WWII statues in Kings Beach to mark Victory in the Pacific

Sunshine Coast veteran Faye Clarke, 104, will lead the march as part of the events hosted by Caloundra RSL Sub-Branch to commemorate the Victory in the Pacific at Kings Beach on Saturday.

The local Caloundra resident, who served as a nurse in Australia, Borneo, and Papua New Guinea during WWII, will join Caloundra RSL members, special guests, and the community to view two bronze statues unveiled at Kings Beach Amphitheatre car park at 1pm.

The statues depict a nurse tending a wounded soldier and a soldier standing guard over a parade ground.

Victory in the Pacific Day on 15 August commemorates Japan’s acceptance of the Allied demand for unconditional surrender made on 14 August 1945.

Caloundra RSL Sub-Branch President Heather Christie has invited the Sunshine Coast community to attend the event in honour of a significant moment in Australian history.   

“This is truly a special event for Caloundra and the entire Sunshine Coast,” Ms Christie said. “The statues will help tell our story and will honour the veterans and their loved ones from this region.” 

Federal Member for Fisher Andrew Wallace MP, who will be among the special guests and dignitaries for the commemorative events, encouraged the community to come along to pay their respects, learn a little local history, and reflect on the sacrifices our service men and women made during World War II.

“I have been looking forward to this special event for some time as it pays tribute to our servicemen and women from the Second World War,” Mr Wallace said.

“My thoughts will no doubt go back to my grandfather Gerry, who served on HMAS Kanimbla – a passenger ship converted to an armed merchant cruiser during World War II. He, like almost a million Australians, served this nation gallantly and protected the freedoms we all enjoy today.”

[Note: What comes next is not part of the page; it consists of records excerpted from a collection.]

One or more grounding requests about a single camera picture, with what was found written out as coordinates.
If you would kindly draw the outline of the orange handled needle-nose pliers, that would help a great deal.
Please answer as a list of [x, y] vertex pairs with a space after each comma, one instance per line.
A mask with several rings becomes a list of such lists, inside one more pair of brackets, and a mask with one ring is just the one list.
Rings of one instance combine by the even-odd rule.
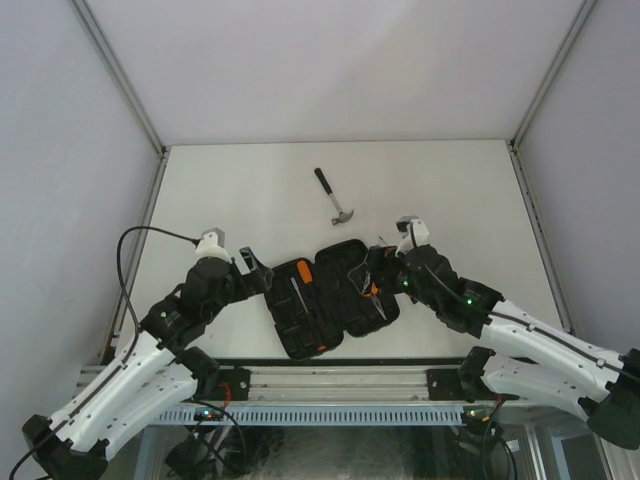
[[383, 305], [382, 305], [382, 303], [381, 303], [381, 301], [379, 299], [378, 293], [379, 293], [378, 287], [374, 283], [371, 283], [370, 286], [369, 286], [369, 291], [366, 294], [366, 297], [371, 300], [372, 304], [376, 308], [376, 310], [379, 313], [379, 315], [384, 320], [387, 320], [387, 316], [386, 316], [384, 307], [383, 307]]

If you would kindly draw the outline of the orange grip bit screwdriver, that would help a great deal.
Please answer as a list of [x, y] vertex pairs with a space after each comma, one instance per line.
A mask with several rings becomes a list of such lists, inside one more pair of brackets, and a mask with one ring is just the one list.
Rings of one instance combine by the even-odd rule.
[[314, 278], [313, 278], [313, 274], [309, 266], [309, 263], [306, 260], [299, 260], [296, 263], [296, 267], [297, 267], [299, 276], [303, 284], [305, 285], [306, 292], [311, 297], [316, 297], [317, 296], [316, 285], [314, 283]]

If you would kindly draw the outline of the black plastic tool case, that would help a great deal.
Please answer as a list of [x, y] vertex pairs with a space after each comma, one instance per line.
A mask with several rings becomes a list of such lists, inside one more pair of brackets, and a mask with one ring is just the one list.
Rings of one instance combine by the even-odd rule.
[[[396, 298], [379, 297], [387, 320], [384, 320], [371, 300], [359, 295], [348, 279], [348, 272], [366, 258], [368, 247], [358, 239], [346, 240], [318, 251], [310, 260], [300, 257], [273, 268], [271, 289], [265, 301], [272, 315], [275, 331], [286, 352], [295, 361], [307, 360], [337, 348], [345, 335], [364, 337], [391, 325], [400, 315]], [[305, 289], [296, 263], [306, 260], [311, 268], [317, 296], [311, 297]], [[327, 344], [327, 351], [316, 351], [310, 338], [307, 320], [301, 302], [291, 284], [294, 277], [306, 304], [315, 317]]]

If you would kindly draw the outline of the black orange handled screwdriver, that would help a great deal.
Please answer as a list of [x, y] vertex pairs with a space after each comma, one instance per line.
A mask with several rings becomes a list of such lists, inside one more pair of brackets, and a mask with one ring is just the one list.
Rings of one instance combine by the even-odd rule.
[[290, 281], [304, 310], [304, 314], [305, 314], [309, 332], [310, 332], [311, 341], [314, 344], [314, 347], [316, 348], [317, 352], [324, 353], [327, 351], [328, 347], [327, 347], [326, 341], [324, 340], [324, 337], [322, 336], [321, 330], [316, 325], [315, 317], [309, 310], [296, 279], [294, 277], [291, 277]]

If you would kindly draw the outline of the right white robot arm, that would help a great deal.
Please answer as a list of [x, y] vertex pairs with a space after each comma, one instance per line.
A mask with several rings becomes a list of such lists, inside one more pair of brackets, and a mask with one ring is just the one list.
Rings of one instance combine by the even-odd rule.
[[372, 247], [348, 274], [364, 296], [403, 293], [448, 328], [479, 340], [459, 370], [461, 391], [511, 395], [563, 410], [607, 442], [639, 447], [639, 351], [585, 342], [526, 313], [500, 292], [459, 276], [430, 245]]

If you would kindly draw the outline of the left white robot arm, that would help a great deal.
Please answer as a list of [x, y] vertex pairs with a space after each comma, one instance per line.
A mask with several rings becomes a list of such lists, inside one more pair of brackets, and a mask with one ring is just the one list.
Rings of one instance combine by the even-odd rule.
[[219, 387], [219, 364], [194, 341], [228, 305], [266, 293], [273, 272], [250, 248], [243, 274], [222, 248], [201, 253], [185, 280], [154, 304], [131, 342], [66, 406], [33, 415], [22, 432], [51, 479], [98, 479], [118, 451], [160, 414]]

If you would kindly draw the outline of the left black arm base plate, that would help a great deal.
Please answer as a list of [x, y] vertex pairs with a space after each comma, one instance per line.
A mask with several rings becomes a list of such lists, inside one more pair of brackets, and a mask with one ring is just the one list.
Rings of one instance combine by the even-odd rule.
[[251, 371], [241, 367], [223, 368], [198, 379], [194, 398], [202, 401], [246, 401]]

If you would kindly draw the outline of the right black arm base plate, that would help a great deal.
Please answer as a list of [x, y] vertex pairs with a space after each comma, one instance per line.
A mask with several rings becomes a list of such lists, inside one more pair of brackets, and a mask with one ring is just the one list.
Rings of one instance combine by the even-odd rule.
[[470, 401], [463, 389], [458, 371], [453, 368], [434, 368], [426, 371], [426, 386], [432, 401]]

An estimated 25,000 soldiers stood on the golden sands of Kings Beach, used as a military parade ground between 1939 and 1945, as they farewelled Australia and headed for war.

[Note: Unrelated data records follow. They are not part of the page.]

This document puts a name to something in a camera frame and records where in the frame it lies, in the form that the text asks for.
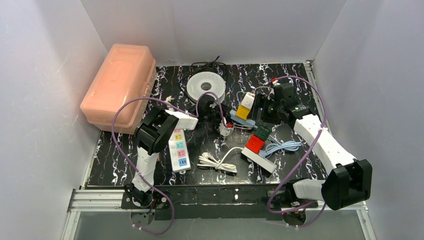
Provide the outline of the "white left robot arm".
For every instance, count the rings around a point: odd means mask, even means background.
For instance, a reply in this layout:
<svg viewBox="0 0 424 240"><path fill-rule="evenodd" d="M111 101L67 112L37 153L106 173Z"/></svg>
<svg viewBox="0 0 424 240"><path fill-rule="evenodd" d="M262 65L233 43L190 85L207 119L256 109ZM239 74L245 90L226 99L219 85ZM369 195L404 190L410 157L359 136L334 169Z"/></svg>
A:
<svg viewBox="0 0 424 240"><path fill-rule="evenodd" d="M195 115L158 106L148 111L134 132L137 141L136 169L139 173L133 178L132 184L137 190L146 193L153 188L159 153L166 148L175 130L192 131L200 126L199 122L205 119L206 108L213 103L222 107L218 96L207 91L196 101Z"/></svg>

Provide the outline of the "white colourful power strip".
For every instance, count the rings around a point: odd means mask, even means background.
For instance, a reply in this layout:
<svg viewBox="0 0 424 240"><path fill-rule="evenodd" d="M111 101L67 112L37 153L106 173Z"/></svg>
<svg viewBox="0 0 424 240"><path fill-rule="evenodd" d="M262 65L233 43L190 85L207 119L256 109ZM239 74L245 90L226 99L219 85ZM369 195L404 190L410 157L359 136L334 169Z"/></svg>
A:
<svg viewBox="0 0 424 240"><path fill-rule="evenodd" d="M172 171L185 174L191 169L191 163L184 130L175 129L173 131L168 141L168 147Z"/></svg>

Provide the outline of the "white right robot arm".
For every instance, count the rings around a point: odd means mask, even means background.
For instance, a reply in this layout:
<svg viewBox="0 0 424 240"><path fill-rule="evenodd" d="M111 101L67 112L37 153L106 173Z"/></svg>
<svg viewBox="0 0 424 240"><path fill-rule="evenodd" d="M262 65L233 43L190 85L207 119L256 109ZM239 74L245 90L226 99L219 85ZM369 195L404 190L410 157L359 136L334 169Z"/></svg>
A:
<svg viewBox="0 0 424 240"><path fill-rule="evenodd" d="M285 190L275 190L268 202L291 204L302 200L322 201L332 210L368 200L371 196L373 167L367 159L359 160L346 151L323 126L308 105L301 104L291 83L273 86L273 100L265 100L261 118L288 124L309 145L323 164L325 180L294 179Z"/></svg>

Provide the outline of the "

Vietnam veteran Gary Phillips said the statues represent all soldiers that paraded at Kings Beach, which is considered hallowed ground.

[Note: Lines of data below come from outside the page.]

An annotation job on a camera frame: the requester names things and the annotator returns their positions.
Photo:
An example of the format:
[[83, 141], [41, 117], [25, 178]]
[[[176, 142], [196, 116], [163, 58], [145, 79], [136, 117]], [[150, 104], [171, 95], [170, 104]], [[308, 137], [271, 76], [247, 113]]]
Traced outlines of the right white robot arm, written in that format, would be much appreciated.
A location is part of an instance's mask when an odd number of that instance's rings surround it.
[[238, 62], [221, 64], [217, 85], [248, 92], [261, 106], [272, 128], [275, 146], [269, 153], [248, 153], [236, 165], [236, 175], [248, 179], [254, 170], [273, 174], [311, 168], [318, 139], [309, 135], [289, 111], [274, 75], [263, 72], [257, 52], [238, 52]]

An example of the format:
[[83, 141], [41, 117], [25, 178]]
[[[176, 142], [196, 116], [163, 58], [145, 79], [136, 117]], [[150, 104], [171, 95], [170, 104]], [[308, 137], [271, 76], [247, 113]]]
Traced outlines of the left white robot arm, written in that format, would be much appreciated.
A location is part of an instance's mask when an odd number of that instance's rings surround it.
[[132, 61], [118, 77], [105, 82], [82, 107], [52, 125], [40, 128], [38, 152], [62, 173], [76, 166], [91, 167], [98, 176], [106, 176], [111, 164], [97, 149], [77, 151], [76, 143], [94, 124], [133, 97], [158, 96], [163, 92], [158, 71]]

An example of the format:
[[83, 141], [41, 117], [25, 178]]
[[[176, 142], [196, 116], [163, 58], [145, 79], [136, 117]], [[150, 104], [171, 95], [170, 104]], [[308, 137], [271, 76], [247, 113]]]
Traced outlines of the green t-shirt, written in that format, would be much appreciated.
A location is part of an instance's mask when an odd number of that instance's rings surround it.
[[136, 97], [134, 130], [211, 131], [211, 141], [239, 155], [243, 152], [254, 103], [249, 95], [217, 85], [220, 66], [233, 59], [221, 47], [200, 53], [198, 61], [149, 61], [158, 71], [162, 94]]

“The military tradition is that those who paraded on the hallowed ground, who die in combat, their spirit returns to that parade ground to wait for their mates,” Mr Phillips said.

Events will include a catafalque party, helicopter flypast, military band, and march past.

In the evening, Caloundra RSL Sub-Branch will host a sold-out Victory in the Pacific Ball at the Caloundra Events Centre.

“It will be a re-enactment of the Victory in the Pacific  Ball that took place in Caloundra about 1945/46,” Ms Christie said.

“Guests will be taken back to the 1940’s with performances by the 1st Regiment Military Band, Southern Bells, The Andrews Sisters, and Kawana State College drama group.